Sainte Hildegarde fut ensevelie au monastère de Saint-Rupert, où on lui éleva un riche mausolée. Ce monastère ayant été pillé et brûlé, en 1632, par les protestants suédois, les religieuses bénédictines qui l'occupaient se retirèrent et emportèrent avec elles les reliques de leur sainte abbesse au prieuré d'Eibingen, au diocèse de Mayence, dont sainte Hiidegarde était la fondatrice.

C'est là qu'elle a reçu depuis les honneurs que le grand nombre de ses miracles lui ont fait rendre. Son nom est célèbre dans les fastes de l'Eglise d'Allemagne. Sa canonisation, deux fois reprise, n'a pas été terminée pour des raisons secondaires et qui ne saurait mettre en cause son haut degré de sainteté ; mais son culte est permis et le décret de béatification a été rendu. Son nom est inséré dans le martyrologe romain.

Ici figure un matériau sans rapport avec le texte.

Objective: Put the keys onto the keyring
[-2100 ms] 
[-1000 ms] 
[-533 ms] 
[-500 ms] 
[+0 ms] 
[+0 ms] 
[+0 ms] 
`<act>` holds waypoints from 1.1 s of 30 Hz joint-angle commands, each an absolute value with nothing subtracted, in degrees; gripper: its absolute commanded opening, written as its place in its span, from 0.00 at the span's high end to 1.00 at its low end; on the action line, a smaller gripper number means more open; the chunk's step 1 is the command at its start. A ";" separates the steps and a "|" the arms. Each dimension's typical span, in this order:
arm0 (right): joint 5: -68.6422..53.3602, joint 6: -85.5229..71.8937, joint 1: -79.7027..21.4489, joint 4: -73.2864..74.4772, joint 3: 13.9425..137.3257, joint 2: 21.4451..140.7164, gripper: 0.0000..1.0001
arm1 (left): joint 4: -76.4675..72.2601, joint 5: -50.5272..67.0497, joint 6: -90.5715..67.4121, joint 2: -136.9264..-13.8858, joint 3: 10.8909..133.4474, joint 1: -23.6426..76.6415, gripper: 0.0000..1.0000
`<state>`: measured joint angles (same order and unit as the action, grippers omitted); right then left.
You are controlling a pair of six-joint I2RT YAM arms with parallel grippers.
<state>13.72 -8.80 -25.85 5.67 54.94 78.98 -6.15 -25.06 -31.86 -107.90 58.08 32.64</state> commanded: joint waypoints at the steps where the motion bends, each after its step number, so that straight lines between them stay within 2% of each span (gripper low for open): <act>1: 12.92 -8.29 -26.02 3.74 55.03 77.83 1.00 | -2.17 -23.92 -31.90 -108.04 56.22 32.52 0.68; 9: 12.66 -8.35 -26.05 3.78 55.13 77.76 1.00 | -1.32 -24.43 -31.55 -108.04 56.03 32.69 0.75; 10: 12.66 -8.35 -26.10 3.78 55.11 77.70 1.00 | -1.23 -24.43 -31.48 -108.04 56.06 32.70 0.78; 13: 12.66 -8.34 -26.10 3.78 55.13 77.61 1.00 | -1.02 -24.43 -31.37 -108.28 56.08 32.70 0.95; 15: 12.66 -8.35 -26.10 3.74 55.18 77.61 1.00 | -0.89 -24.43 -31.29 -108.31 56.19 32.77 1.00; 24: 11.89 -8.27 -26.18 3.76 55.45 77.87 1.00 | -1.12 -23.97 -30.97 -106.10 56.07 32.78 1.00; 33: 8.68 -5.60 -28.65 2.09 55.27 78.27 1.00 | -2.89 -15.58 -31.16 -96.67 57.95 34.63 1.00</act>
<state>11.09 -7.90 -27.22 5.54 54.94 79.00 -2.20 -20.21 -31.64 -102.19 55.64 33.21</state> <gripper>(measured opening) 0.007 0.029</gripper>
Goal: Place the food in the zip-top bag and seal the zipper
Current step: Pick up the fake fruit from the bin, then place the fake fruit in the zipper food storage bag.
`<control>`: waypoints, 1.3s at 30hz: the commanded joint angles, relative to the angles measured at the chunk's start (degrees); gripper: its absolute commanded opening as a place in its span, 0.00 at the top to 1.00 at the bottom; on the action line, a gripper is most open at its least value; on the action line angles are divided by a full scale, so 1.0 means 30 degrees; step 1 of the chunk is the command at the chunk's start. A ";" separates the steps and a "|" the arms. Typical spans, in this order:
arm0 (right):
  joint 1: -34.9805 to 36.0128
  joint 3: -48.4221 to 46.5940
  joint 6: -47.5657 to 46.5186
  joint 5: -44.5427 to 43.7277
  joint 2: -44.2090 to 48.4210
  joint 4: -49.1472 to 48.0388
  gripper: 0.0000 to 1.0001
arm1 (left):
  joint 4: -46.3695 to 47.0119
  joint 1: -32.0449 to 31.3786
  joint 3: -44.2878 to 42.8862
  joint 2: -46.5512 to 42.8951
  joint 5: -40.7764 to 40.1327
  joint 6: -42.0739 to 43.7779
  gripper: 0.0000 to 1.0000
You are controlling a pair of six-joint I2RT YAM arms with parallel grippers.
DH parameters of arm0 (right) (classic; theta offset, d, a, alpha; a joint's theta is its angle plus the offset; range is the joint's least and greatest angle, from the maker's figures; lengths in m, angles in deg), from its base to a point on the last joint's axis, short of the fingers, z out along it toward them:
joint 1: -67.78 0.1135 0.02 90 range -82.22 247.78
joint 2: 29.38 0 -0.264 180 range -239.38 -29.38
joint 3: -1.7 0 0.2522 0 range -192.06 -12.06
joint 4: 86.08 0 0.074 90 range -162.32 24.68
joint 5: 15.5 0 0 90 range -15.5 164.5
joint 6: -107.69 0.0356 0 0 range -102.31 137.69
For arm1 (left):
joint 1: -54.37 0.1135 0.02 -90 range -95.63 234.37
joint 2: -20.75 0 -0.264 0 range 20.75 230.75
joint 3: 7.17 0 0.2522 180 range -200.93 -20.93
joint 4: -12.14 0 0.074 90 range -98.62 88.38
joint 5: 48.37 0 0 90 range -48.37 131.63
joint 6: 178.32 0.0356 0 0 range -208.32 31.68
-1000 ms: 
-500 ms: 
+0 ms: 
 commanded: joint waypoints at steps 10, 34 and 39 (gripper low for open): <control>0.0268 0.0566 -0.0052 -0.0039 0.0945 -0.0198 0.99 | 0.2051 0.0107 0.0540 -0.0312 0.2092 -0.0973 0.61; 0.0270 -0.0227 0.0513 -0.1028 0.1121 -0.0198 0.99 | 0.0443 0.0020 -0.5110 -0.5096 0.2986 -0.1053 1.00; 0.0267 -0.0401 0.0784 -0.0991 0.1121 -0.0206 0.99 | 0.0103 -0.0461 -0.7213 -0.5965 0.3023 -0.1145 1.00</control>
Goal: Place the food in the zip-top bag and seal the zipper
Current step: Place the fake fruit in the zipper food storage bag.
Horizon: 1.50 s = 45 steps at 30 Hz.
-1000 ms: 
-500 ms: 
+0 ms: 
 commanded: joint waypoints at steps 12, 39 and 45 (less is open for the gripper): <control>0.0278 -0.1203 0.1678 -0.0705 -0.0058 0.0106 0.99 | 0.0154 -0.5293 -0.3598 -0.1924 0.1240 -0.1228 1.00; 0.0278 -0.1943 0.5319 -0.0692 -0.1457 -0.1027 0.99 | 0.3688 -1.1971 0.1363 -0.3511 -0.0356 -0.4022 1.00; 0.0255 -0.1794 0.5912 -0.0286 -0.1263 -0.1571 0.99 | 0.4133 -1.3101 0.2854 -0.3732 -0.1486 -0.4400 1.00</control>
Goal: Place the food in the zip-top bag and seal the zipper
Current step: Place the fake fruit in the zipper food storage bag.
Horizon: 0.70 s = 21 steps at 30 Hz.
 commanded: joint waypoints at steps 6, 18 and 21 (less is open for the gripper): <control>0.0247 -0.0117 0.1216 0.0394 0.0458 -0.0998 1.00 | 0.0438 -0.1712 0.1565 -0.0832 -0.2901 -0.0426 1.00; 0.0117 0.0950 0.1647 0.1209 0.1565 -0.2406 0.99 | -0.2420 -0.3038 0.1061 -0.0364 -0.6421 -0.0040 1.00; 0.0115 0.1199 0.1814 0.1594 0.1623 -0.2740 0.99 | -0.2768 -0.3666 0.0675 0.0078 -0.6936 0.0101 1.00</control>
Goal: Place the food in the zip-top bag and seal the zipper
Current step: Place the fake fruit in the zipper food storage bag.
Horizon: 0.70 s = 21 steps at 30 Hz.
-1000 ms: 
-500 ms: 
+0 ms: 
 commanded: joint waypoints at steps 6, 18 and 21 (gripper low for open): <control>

Une des visions de sainte Hildegarde, décrite par ses soins.
Maître de Sainte-Hildegarde. Livre des Scivias. XIIIe.

ECRITS

Signalons que bien des ésotéristes contemporains, la tête farcie de fausses et de mauvaises sciences et de ruineuses fantaisies de toutes sortes, sont férus de certains ouvrages de sainte Hildegarde. Ils en donnent, dans l'édition comme sur l'Internet, des interprétations truffées de sottises obscures et dangereuses.

D'autres, au fil du temps ont composé des faux qu'ils ont attribué à notre grande Sainte. D'autres reproduisent incomplètement, retranche, ajoute, etc. aux textes de l'abbesse du Mont-Rupert. On s'éloignera bien entendu de toutes les variétés d'escrocs correspondant à ces caractéristiques et à ces pratiques.

Les ouvrages que nous avons de sainte Hildegarde sont :
1. ses Lettres, au nombre de cent quarante-cinq, en y comprenant celles que diverses personnes lui adressèrent ;
2. les Scivias, ou ses visions et ses révélations, en trois livres ;
3. le livre des Ouvrages divins de l'homme simple, ou Visions sur tous le points de la théologie, en trois parties :
4. la Solution de trente-huit questions ;
5. l'explication de la Règle de saint Benoît ;
6. l'explication du symbole de saint Athanase ;
7. la Vie de saint Rupert ou Robert ;
8. la Vie de saint Disibode ;
9. Des subtilités des diverses natures des créatures, en neuf livres.

Tous ces ouvrages sont réunis au tome CXCVII de la Patrologie latine de Migne par les soins et avec les notes du docteur Heuss.